At the indicated times tissues were harvested and prepared for analysis. To identify regions of inhibited cellular respiration 2, 3, 5-Triphenyl tetrazolium chloride (TTC) staining was performed immediately following removal of the brain and dissection into 2 mm cortical slices. Sections were stained in 1% pre-warmed TTC (Sigma #T8877) in phosphate buffered saline, pH 7.4 for 10 min at 37 °C as previously described  [38, 39]. Sections were then washed and fixed in 4% para-formaldehyde in PBS overnight at 4 °C and imaged.

Tissue sectioning

Samples for histology/immunohistochemistry were fixed in 4% para-formaldehyde in phosphate buffered saline at pH 7.4 for 30 min at room temperature with agitation followed by 4 °C overnight.

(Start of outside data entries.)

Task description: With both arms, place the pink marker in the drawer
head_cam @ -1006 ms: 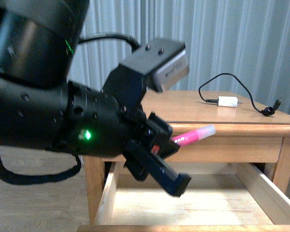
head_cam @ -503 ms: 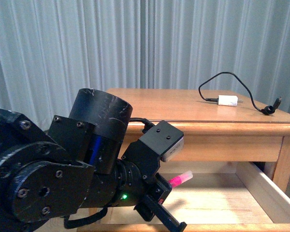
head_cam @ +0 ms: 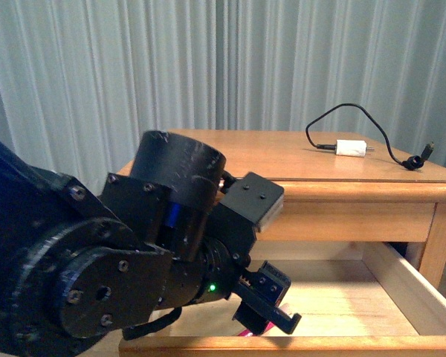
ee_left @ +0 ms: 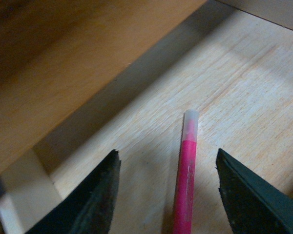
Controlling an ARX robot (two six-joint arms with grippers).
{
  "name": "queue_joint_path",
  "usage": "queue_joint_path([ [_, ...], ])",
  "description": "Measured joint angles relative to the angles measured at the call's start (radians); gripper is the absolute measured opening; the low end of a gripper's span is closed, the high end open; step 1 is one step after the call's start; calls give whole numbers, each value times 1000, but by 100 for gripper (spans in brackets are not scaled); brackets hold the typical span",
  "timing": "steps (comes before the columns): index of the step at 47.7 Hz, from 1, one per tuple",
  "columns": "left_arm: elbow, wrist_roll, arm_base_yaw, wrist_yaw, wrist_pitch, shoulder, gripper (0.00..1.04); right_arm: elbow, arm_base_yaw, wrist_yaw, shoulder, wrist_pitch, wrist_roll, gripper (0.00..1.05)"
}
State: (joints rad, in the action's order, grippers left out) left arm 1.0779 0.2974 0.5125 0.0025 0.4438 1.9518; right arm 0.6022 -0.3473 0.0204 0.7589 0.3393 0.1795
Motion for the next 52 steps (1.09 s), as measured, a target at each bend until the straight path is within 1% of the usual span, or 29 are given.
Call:
queue_joint_path([
  [6, -101, -85, -8, -68, 20, -148, 87, 0, 0, 0, 0, 0, 0, 96],
  [11, -183, -126, -26, -96, 29, -272, 100, 0, 0, 0, 0, 0, 0, 96],
  [15, -286, -166, -56, -129, 34, -426, 98, 0, 0, 0, 0, 0, 0, 96],
  [19, -410, -181, -88, -169, 29, -621, 99, 0, 0, 0, 0, 0, 0, 96],
  [24, -553, -227, -139, -182, -71, -889, 99, 0, 0, 0, 0, 0, 0, 96],
  [27, -618, -255, -180, -156, -140, -1027, 99, 0, 0, 0, 0, 0, 0, 96],
  [32, -721, -298, -299, -111, -300, -1280, 99, 0, 0, 0, 0, 0, 0, 96],
  [33, -728, -303, -311, -102, -316, -1301, 99, 0, 0, 0, 0, 0, 0, 96],
  [35, -767, -321, -372, -69, -406, -1413, 99, 0, 0, 0, 0, 0, 0, 96],
  [39, -831, -365, -477, 13, -516, -1571, 99, 0, 0, 0, 0, 0, 0, 96],
  [42, -869, -386, -554, 23, -582, -1642, 99, 0, 0, 0, 0, 0, 0, 96],
  [44, -885, -398, -587, 21, -604, -1658, 99, 0, 0, 0, 0, 0, 0, 96],
  [46, -895, -409, -604, 18, -610, -1661, 99, 0, 0, 0, 0, 0, 0, 96],
  [51, -896, -408, -603, 23, -604, -1670, 98, 0, 0, 0, 0, 0, 0, 96],
  [52, -910, -400, -589, 13, -569, -1684, 96, 0, 0, 0, 0, 0, 0, 96],
])
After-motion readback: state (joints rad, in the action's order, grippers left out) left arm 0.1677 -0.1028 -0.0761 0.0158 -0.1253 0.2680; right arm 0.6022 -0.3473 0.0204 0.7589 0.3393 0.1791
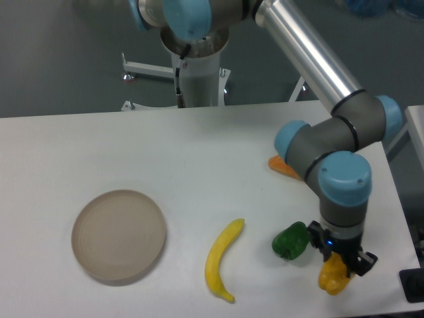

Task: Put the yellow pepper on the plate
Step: 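Lift the grasped yellow pepper up from the table with the gripper, then carry the yellow pepper over the banana toward the beige plate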

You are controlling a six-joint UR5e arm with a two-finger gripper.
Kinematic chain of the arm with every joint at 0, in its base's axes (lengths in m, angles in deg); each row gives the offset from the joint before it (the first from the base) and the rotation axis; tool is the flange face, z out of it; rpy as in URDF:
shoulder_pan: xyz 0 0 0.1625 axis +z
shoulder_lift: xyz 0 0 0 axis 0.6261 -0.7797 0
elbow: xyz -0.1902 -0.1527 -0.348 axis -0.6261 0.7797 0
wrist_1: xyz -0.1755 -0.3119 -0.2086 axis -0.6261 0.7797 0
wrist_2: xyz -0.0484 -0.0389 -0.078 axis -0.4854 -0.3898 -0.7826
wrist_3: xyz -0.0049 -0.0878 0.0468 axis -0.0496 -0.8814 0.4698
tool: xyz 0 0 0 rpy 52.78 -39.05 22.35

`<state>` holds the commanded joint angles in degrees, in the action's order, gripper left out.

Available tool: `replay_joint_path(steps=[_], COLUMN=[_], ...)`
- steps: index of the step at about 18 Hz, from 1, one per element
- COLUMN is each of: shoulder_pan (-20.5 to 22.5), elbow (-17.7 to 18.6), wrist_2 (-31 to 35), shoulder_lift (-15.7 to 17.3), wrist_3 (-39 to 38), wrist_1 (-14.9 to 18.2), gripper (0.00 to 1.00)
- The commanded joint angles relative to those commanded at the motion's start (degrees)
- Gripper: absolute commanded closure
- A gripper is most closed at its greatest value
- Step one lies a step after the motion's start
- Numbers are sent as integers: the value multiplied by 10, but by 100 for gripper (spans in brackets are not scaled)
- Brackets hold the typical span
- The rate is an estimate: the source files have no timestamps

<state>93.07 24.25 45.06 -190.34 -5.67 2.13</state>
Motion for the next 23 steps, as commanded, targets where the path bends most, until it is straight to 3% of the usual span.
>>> replay_joint_path(steps=[6, 11, 23], shoulder_pan=[-45, -118, -250], elbow=[99, 168, 201], wrist_2=[-3, -4, -3], shoulder_lift=[93, 130, 118], wrist_3=[-97, -241, -424], wrist_1=[57, 76, 80], gripper=[55, 55, 55])
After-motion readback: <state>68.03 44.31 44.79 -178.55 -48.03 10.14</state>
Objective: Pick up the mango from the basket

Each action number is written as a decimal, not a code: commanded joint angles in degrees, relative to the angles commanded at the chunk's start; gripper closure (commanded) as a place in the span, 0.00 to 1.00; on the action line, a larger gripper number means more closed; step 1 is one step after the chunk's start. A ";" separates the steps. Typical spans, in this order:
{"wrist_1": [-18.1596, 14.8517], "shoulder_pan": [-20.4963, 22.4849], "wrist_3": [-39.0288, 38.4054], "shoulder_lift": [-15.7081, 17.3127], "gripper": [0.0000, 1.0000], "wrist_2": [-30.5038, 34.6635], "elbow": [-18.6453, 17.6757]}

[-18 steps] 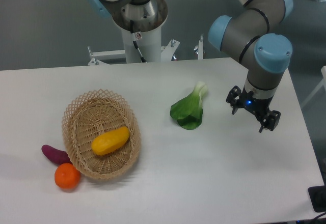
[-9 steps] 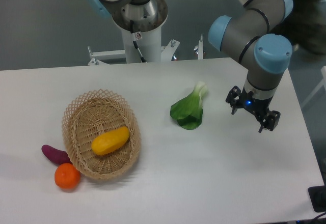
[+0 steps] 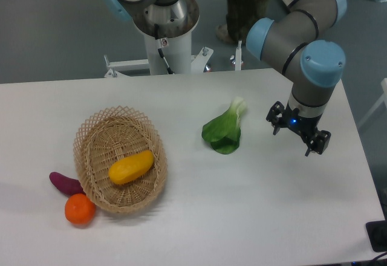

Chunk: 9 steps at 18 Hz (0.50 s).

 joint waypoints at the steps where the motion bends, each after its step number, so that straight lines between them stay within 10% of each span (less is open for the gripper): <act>1: -0.09 -0.09 -0.36 0.00 0.00 0.00 0.00; 9: 0.00 -3.95 -8.36 -0.53 0.00 -1.05 -0.53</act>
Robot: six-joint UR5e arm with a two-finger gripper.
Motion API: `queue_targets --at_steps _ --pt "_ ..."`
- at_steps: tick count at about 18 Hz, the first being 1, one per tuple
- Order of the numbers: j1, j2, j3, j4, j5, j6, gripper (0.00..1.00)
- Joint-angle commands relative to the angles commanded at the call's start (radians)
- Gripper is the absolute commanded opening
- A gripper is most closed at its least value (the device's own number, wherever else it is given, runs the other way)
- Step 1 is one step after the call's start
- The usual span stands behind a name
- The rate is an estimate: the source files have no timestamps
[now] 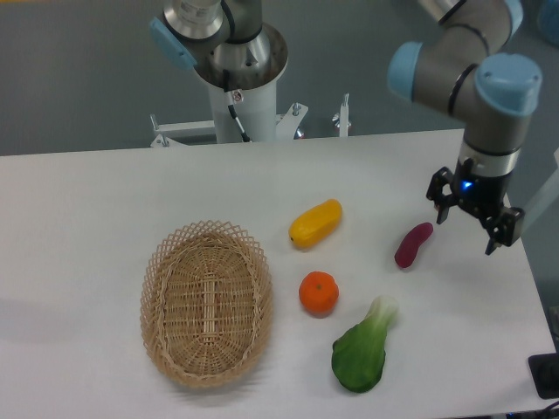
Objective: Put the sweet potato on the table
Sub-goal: 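Open the gripper and lift it up away from the sweet potato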
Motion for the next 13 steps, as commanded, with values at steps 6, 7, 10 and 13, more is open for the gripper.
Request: queue_targets --at_steps 6,7,10,13 --pt "0.018 0.002 0.000 0.000 -0.023 0.034 1.00" --pt "0.018 0.002 0.000 0.000 -0.023 0.035 1.00" --pt "0.022 0.005 0.000 0.000 -0.025 0.035 1.00" --pt "0.020 0.008 -0.005 0.001 -0.025 0.035 1.00"
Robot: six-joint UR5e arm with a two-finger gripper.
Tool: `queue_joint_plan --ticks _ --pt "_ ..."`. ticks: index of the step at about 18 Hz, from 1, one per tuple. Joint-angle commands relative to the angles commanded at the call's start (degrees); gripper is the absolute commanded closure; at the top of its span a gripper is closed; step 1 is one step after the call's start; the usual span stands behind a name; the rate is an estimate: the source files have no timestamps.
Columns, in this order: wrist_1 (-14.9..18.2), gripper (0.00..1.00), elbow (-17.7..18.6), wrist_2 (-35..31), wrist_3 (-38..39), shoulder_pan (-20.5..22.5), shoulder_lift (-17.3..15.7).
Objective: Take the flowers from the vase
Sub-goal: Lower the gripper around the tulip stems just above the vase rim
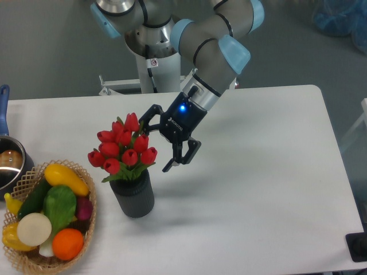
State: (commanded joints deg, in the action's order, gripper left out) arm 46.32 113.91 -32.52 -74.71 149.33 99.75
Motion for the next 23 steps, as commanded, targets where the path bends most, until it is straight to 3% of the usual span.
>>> queue_joint_plan --ticks 13,17,23 --pt "-0.09 0.03 -0.70 9.14 0.00 -1.05 4.40" --pt "-0.09 0.24 -0.70 9.40 0.09 -1.76 5.19" --pt "-0.09 0.72 -0.79 11.77 0.00 -1.32 5.19"
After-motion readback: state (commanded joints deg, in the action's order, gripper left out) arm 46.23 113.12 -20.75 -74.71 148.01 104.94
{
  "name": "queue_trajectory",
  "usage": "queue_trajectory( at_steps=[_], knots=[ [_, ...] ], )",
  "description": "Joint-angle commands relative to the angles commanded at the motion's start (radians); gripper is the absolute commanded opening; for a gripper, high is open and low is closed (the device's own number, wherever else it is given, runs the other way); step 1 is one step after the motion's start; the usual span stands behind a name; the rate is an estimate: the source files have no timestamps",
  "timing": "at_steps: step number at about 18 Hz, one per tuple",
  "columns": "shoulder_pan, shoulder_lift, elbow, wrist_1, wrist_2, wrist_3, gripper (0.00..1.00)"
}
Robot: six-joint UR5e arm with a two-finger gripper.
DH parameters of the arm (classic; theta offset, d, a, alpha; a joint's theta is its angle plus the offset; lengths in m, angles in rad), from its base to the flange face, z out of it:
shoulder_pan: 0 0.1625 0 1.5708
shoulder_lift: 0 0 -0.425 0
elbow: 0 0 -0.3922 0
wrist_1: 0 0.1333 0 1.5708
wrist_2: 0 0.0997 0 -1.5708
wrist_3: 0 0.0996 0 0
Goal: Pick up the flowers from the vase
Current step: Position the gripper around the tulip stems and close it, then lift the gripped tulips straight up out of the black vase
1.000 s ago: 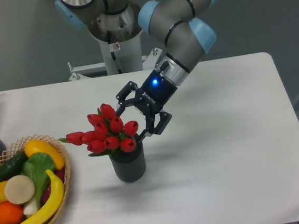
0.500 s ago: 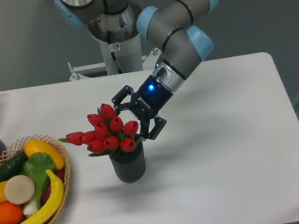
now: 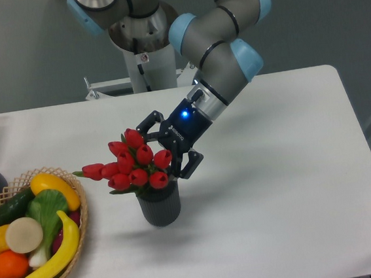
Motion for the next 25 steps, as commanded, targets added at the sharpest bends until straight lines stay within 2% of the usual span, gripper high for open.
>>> queue_trajectory(
  at_steps=[4, 9, 12, 14, 16, 21, 25],
  knots=[
    [-0.002, -0.006, 0.005, 0.0, -0.002, -0.002, 1.0],
    [-0.002, -0.006, 0.005, 0.003, -0.003, 0.0, 0.72],
    [-0.002, -0.006, 0.006, 0.002, -0.008, 0.003, 0.63],
    [0.0, -0.008, 0.009, 0.002, -0.009, 0.002, 0.61],
    [0.0, -0.006, 0.012, 0.002, -0.009, -0.005, 0.52],
    [0.005, -0.006, 0.026, 0.002, -0.031, -0.008, 0.51],
    [0.009, 0.008, 0.058, 0.002, -0.063, -0.09, 0.51]
  ],
)
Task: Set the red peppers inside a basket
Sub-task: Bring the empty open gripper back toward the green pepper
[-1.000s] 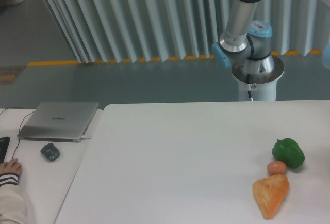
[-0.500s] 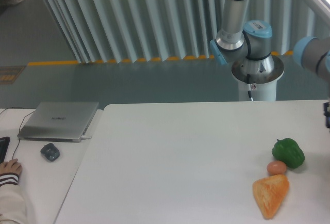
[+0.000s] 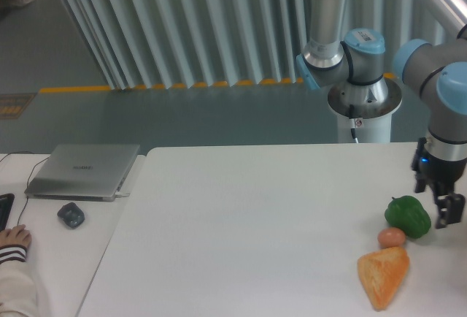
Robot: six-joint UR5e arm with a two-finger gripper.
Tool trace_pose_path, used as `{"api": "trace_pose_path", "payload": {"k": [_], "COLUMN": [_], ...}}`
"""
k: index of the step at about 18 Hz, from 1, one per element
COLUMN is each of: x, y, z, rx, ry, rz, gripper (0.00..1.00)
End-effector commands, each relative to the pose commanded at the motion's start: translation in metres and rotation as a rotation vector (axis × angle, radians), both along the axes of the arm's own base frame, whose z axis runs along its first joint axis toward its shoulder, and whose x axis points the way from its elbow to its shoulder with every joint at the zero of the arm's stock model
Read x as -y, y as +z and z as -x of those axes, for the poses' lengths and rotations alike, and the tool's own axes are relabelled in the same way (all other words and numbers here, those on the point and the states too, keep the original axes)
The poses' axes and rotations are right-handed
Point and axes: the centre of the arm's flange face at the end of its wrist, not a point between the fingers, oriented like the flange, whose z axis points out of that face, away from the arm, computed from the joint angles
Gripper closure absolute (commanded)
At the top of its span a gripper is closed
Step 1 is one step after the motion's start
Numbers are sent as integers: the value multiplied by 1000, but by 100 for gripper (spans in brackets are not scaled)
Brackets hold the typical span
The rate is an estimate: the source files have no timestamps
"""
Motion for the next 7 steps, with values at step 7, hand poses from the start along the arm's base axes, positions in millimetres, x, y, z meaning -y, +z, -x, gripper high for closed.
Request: {"api": "trace_pose_path", "payload": {"k": [7], "x": [-2], "y": [5], "z": [-13], "rx": [-28], "ry": [3], "rz": [-13], "gripper": [0]}}
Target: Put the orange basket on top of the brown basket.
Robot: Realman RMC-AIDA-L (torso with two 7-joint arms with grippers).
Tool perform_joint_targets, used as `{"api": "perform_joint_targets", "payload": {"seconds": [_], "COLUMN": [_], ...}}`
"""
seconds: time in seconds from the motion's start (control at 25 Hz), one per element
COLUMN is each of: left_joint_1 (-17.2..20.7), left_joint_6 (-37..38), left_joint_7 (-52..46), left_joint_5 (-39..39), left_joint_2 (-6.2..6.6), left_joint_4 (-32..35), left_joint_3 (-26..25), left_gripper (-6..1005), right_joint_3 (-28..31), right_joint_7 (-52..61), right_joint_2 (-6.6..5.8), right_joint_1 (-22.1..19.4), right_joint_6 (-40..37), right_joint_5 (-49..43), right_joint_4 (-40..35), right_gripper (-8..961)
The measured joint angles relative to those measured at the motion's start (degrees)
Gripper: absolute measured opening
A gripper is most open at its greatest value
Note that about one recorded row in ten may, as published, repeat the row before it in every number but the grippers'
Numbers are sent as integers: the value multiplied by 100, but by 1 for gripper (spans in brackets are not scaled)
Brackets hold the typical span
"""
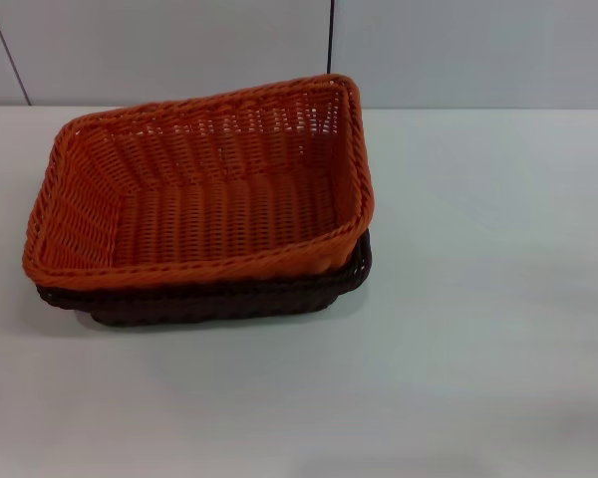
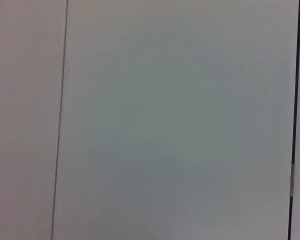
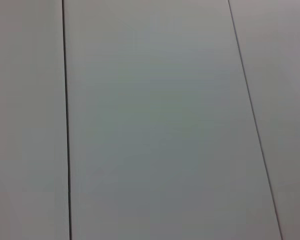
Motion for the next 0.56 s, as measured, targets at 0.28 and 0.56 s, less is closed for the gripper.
{"api": "perform_joint_targets", "payload": {"seconds": [0.28, 0.56], "left_joint_1": [33, 39], "left_joint_6": [18, 18], "left_joint_7": [3, 5], "left_joint_5": [2, 14], "left_joint_2": [0, 0], "left_joint_4": [12, 30], "left_joint_3": [2, 2], "left_gripper": [784, 784], "right_joint_3": [0, 0], "right_joint_7": [-6, -9], "right_joint_2": [-3, -7], "right_joint_1": [7, 29], "right_joint_6": [5, 5], "right_joint_5": [16, 18], "right_joint_4": [24, 41], "right_gripper": [651, 651]}}
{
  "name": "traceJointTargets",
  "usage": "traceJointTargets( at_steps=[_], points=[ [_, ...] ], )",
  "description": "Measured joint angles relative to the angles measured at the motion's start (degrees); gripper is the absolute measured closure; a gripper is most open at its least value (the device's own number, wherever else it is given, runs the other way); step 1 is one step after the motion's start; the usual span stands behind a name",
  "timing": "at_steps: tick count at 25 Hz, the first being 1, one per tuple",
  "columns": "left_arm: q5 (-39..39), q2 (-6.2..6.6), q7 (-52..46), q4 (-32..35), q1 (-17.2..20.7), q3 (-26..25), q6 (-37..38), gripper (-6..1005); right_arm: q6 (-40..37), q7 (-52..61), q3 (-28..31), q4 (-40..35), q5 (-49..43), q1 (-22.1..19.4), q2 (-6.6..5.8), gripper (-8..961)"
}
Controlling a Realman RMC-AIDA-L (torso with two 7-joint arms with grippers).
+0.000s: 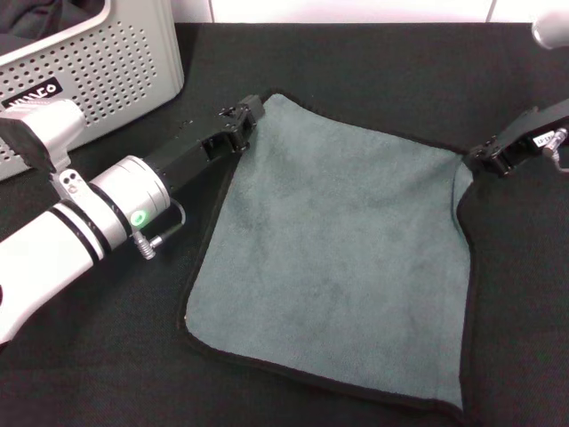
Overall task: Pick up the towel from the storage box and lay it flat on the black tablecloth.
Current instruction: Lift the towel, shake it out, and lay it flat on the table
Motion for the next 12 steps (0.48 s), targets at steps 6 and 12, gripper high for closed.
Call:
traceJointTargets(
  at_steps=[6,12],
  points=[
    [0.2,0.00,1.8,-0.1,-1.1,0.0,-2.3,983,-2.3,-0.4,-0.2,0.0,-1.2,-0.2,1.10,811],
    [-0.1,0.00,3.4,-0.2,-1.9,-0.1,-5.2,983,-4.4,-0.5,-0.2,0.4,-1.4,-0.9,1.37,803]
  ],
)
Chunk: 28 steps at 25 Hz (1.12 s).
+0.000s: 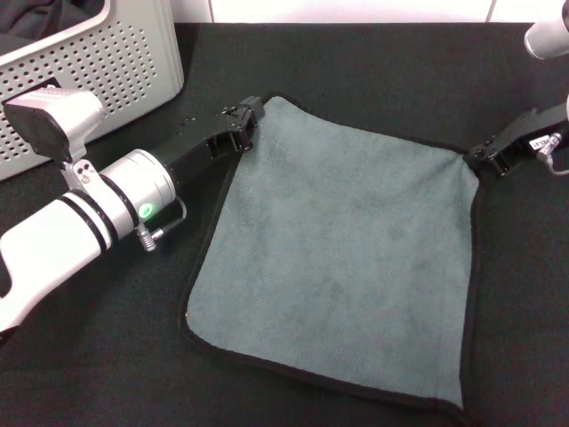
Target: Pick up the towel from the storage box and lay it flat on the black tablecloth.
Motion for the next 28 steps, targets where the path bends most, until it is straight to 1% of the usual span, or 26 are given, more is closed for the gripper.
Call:
traceJointTargets(
  at_steps=[4,9,15,20,23,28],
  points=[
    [-0.2,0.00,0.4,0.1,-0.3,-0.2,-1.7,983,-1.4,0.0,-0.1,1.3,0.0,-0.2,0.11,798],
    [-0.4,0.00,1.6,0.2,-1.0,-0.2,-5.8,976,-3.7,0.0,-0.1,2.4,0.0,-0.3,0.14,792],
    [-0.9,0.00,2.1,0.1,-1.8,-0.3,-7.3,963,-5.9,0.1,-0.8,2.7,-0.1,-0.5,0.34,784],
    [-1.7,0.00,1.7,0.5,-1.8,-0.3,-7.5,794,-6.2,-0.6,-0.9,-1.4,0.5,-2.7,0.64,778],
    [-2.0,0.01,1.1,0.6,-1.6,-0.3,-7.5,733,-6.0,-0.2,-0.8,-4.3,0.6,-4.2,0.70,774],
    [-1.4,0.40,-0.2,1.4,0.0,0.2,-4.6,631,-4.7,1.3,-0.5,-11.3,0.6,-8.5,0.62,586]
  ],
)
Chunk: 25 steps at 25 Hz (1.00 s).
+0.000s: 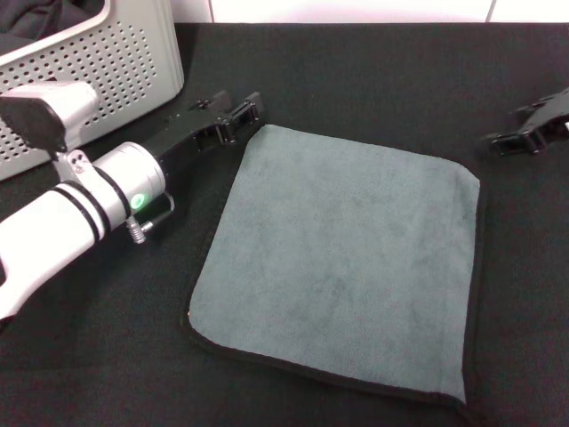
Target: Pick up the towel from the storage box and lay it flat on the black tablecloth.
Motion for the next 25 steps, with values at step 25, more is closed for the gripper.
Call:
traceJointTargets(
  at_steps=[25],
  points=[
    [35.4,1.87,-18.5,39.0,16.2,0.5,50.2,265,39.1,-26.0,-0.2,-19.6,50.7,-18.1,-2.18,188]
  ],
)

Tissues were then dehydrated through a standard automated ethanol/xylene/wax series using a Tissue Tek VIP 3000 processor and embedded in paraffin. Following trimming, sample blocks were sectioned at 7 μm. For each of the experimental condition examined samples were sectioned, in either horizontal or coronal planes through a minimum of 2 mm of surrounding tissue at an interval of 147 μm. Following de-waxing and rehydration samples were processed for immune- or histochemistry as indicated below.

Electron microscopy

Samples for electron microscopy were fixed in 2% glutaraldehyde prepared in 100 mM cacodylate buffer, pH 7.4 overnight at 4 °C. Samples were then treated with 1% osmium tetroxide and embedded in Spurr resin as previously described in Sakai et al. [40]. Tissue blocks were then sectioned at 70 nm onto Formvar coated grids and imaged using a Phillips CM 100 electron microscope at the magnification indicated.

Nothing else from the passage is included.